Frank Stone was familiar with the owner of
the Barnacle Gallery because Frank had arrested her once upon a
time. That had been all the leverage Frank needed to get Jean’s
work into the gallery. The owner had started a new life in a new
city; she needed Frank’s continued silence about her mottled
past.
The arrangement had turned out to be
surprisingly profitable for the Barnacle. Stone had no further
communication with the gallery after his single conversation with
the owner. No further coercion had been necessary. In fact, since
that ominous conversation had taken place elsewhere, Stone had
never actually visited the Barnacle Gallery. Until this day.
On this day, he stood on the sidewalk outside
and looked through the Barnacle Gallery’s plate glass window at a
Jean Deaux original watercolor: “Girl With Rabbits.” Stone studied
the painting, marveling at the accuracy and beauty of the likeness.
Then he sauntered into the store.
The snobbish saleswoman inside was not the
owner, which suited him just fine. He was pleased to remain
anonymous while he made his purchase. He asked the saleswoman about
an artist named Jean Deaux. She led him to a section of the gallery
where a number of Jean’s works were featured.
“Yes, he is one of our newest discoveries,
and he is already quite popular,” the saleswoman intoned. “Such a
refreshing innocence in his work, don’t you think?”
Stone glanced over the selections on the
wall.
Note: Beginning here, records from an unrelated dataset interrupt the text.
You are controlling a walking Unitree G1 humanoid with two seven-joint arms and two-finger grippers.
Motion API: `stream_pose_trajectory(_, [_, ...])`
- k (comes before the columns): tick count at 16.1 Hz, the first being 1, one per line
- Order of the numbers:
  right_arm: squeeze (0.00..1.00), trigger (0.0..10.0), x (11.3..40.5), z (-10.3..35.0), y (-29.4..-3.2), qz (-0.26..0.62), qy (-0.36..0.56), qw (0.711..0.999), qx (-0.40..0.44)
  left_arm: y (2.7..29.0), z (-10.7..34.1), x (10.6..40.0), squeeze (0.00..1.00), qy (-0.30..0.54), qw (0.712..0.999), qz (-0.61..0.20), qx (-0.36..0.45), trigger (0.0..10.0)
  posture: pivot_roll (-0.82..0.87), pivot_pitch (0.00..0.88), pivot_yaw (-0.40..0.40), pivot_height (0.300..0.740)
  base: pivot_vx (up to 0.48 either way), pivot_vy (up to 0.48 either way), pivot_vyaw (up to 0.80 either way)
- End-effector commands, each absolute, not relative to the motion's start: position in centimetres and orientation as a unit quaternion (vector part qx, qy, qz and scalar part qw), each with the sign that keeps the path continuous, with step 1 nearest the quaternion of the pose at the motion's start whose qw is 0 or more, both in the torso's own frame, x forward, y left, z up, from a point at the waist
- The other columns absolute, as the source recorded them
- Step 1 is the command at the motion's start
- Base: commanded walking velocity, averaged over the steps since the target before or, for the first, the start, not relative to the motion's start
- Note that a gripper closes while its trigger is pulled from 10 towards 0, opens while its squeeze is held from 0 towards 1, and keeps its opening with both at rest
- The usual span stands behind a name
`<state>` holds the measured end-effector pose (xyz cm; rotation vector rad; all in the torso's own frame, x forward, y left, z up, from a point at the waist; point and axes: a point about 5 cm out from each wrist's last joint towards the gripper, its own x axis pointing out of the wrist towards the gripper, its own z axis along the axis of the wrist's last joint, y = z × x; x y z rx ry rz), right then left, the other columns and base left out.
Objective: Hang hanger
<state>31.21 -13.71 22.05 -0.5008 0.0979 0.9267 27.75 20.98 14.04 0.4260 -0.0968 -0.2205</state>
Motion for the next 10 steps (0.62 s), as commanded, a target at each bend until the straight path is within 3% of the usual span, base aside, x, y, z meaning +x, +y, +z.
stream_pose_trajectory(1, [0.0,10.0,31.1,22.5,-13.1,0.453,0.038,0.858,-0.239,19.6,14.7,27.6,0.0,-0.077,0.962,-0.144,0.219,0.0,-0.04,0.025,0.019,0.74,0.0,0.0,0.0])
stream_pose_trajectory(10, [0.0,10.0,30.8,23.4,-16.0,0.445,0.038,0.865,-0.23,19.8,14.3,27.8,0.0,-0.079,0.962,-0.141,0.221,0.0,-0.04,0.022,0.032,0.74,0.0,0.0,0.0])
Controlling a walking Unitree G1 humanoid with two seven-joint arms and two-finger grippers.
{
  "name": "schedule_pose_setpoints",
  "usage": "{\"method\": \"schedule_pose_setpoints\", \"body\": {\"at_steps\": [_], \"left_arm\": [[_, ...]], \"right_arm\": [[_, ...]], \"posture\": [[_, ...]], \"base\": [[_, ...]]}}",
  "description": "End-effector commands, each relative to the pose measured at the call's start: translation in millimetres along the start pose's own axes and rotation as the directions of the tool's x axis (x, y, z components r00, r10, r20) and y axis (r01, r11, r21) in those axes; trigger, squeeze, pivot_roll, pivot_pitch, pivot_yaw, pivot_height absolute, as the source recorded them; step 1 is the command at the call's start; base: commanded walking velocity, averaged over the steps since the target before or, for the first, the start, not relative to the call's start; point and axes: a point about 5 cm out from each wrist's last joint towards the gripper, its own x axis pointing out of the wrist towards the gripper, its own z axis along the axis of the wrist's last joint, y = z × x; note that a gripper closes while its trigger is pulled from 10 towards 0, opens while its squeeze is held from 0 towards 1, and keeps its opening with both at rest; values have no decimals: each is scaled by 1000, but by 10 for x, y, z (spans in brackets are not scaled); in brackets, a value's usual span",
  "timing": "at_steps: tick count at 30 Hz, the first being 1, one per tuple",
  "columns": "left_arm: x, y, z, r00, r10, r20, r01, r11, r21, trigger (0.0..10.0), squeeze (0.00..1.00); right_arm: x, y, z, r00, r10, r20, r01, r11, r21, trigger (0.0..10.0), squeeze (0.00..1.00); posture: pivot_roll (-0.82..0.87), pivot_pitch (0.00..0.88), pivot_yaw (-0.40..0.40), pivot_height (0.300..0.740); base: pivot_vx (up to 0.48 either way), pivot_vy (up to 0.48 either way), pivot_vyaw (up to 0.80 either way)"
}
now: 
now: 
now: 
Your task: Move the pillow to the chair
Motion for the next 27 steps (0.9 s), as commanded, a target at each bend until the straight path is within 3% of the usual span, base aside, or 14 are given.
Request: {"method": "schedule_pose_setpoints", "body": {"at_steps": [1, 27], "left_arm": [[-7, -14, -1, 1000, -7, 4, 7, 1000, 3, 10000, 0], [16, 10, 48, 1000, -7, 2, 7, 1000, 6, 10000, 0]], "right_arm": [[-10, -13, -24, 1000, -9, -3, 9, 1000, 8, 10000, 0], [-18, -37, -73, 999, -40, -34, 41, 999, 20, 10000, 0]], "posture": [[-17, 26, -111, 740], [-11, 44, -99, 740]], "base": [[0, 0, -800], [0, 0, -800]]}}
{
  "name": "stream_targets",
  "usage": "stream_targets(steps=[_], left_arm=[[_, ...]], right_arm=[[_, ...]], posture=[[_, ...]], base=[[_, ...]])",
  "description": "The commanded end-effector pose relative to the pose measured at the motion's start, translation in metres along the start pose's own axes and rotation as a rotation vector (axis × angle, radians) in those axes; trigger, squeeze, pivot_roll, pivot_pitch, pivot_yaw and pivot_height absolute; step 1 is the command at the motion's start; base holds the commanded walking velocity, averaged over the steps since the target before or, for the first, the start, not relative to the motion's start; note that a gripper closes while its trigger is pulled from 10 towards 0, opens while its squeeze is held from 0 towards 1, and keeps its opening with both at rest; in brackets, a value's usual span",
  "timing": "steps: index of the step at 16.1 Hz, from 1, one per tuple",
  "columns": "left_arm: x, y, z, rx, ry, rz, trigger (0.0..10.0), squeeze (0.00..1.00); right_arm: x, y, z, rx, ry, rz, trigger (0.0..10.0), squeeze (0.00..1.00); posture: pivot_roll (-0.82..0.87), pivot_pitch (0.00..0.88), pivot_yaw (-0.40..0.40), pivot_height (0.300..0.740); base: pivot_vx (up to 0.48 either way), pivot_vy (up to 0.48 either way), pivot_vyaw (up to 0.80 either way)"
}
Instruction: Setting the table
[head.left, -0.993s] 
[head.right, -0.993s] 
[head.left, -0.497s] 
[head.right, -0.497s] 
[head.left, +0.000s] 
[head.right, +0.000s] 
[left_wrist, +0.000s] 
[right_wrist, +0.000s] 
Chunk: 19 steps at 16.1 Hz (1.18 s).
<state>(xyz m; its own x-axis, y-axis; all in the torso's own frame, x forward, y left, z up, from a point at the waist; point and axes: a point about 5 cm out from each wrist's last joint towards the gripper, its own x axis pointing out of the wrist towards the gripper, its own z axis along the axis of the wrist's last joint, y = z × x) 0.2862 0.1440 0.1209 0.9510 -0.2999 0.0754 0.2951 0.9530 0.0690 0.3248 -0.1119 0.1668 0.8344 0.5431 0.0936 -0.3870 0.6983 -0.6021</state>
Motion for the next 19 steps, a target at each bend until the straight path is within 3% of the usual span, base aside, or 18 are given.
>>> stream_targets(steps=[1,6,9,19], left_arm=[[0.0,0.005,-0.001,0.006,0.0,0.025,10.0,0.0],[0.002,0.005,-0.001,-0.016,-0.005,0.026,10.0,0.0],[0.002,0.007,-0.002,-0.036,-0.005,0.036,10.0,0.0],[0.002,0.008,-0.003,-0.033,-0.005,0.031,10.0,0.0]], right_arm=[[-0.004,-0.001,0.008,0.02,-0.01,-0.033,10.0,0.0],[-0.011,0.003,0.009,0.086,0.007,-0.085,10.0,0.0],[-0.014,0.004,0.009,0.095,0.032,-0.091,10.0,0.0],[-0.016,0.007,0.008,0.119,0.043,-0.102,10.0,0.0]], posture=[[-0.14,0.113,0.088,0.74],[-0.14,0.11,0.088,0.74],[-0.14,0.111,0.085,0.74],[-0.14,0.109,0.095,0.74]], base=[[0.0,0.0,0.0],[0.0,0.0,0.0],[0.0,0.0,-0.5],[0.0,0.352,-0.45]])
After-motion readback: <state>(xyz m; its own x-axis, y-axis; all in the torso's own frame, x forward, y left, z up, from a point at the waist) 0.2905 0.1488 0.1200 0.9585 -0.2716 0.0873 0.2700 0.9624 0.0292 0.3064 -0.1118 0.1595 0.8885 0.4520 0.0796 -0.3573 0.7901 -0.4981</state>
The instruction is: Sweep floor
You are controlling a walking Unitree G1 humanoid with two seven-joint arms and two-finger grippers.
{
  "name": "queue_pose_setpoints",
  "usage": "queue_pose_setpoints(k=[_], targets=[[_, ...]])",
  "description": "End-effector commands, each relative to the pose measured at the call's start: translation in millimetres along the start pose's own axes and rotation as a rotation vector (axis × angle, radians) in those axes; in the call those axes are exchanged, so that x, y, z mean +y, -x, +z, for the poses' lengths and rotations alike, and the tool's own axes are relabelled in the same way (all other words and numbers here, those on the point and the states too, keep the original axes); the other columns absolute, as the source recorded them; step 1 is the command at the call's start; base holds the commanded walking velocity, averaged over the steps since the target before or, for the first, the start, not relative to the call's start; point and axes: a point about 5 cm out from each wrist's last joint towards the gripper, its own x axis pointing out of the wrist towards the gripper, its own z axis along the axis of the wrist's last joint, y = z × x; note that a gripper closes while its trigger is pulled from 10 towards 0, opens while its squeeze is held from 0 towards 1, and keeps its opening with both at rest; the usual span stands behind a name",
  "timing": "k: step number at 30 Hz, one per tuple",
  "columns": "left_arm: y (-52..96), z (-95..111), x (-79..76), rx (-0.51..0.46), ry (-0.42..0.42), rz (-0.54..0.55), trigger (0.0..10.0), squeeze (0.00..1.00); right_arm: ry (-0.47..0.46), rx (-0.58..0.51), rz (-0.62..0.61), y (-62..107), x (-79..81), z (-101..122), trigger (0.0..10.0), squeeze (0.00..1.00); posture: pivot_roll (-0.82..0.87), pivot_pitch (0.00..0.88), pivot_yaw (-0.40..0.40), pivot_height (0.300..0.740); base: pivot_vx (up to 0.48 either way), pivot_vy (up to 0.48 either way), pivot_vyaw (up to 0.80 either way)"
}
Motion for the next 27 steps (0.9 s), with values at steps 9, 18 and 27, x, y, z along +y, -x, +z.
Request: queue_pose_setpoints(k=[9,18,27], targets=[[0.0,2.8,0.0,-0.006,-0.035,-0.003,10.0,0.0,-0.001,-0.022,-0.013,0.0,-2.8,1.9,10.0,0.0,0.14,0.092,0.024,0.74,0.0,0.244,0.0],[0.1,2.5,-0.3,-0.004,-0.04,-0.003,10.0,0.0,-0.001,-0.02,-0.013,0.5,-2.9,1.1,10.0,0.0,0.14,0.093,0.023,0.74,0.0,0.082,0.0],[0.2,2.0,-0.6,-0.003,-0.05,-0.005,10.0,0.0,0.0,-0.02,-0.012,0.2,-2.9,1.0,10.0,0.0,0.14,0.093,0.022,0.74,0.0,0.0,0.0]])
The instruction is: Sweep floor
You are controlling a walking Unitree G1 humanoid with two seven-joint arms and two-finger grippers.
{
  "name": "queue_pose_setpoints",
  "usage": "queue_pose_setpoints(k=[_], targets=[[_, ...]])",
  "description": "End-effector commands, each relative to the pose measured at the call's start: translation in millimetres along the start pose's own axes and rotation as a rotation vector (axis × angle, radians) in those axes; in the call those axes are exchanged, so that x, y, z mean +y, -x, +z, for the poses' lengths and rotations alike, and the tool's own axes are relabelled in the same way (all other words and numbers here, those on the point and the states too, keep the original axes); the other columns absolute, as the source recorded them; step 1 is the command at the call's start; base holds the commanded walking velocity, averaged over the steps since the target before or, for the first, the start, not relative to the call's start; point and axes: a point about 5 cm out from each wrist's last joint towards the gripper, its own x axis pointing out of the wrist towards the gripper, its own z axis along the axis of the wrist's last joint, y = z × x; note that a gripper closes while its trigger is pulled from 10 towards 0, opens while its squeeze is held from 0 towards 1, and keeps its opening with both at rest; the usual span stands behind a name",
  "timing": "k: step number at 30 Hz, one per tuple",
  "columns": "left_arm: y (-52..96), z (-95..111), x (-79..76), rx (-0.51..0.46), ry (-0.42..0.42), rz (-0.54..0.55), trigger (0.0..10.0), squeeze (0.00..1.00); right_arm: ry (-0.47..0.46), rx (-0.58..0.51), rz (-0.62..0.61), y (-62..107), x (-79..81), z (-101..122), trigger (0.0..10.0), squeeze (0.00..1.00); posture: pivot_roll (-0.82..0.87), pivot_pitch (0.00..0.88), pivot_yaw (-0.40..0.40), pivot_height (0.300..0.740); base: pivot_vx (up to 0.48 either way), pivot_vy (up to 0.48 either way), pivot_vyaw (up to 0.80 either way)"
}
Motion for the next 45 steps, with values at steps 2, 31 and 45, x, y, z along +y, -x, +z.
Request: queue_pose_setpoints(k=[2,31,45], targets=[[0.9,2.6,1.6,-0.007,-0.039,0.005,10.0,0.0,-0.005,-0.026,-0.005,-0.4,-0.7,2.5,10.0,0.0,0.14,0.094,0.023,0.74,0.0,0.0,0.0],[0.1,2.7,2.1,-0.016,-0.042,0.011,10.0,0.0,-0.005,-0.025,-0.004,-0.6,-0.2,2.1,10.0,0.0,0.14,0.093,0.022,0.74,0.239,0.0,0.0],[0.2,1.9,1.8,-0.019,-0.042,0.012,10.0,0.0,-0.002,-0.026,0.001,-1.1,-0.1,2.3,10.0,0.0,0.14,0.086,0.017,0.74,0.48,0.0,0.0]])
He saw the same girl on many of the canvases, but none of
them were as imposing as the larger painting he had seen from the
sidewalk.
“How much for the one in the window?” he
asked.
The saleswoman quoted a figure that might
have shocked a lesser man, but Agent Stone did not react.
“Hmm,” said Stone, mentally calculating his
checkbook balance and Visa card credit limit. “How much without the
frame?”
The saleswoman looked at him as if he were a
cockroach in her soup. At the Barnacle Gallery, there were no price
tags and few vulgar negotiations. Price was not a consideration for
true collectors of fine art. Only an uneducated tourist or a common
lowlife would try to finagle a bargain, in front of God and
everybody, right there in the gallery.
And frames were not for sale at the Barnacle
Gallery, just the art. Collectors preferred to have their purchases
framed by their own framers in accord with their own interior
decorator’s specifications, so that the decor of the edifice
maintained its harmony of design.
The saleswoman refused to haggle with this
ignorant troll.
Sometime later, Frank Stone emerged from the
gallery with a scowl and a tubular package containing a carefully
rolled canvas. “Girl With Rabbits” had disappeared from the
gallery’s display window.
Weeks of hard work, since his graduation from
St. Luke’s Daycare, had transformed Jean’s room into the studio of
a full-time artist. Somewhere in there, a bed sank beneath a sea of
sketches and canvases. Jean would have to dig himself a place to
sleep later tonight, but until then, he stood near his south-facing
window and added careful brushstrokes to the painting on his
easel.
Downstairs, the front door slammed and
Mitchell called, “Mommy’s home!”
Jean heard mail dumped on a table, footsteps
crossing a tile floor, the refrigerator opening and closing, and
the pop-fizz of Mitchell opening a can of soda. Moments later,
Mitchell entered his studio carrying a diet soda and unbuttoning
her white lab coat. She commented on the watercolor on his
easel.
“Ah, that’s what I like to see: the working
artist turning out more inventory. What is it this time?”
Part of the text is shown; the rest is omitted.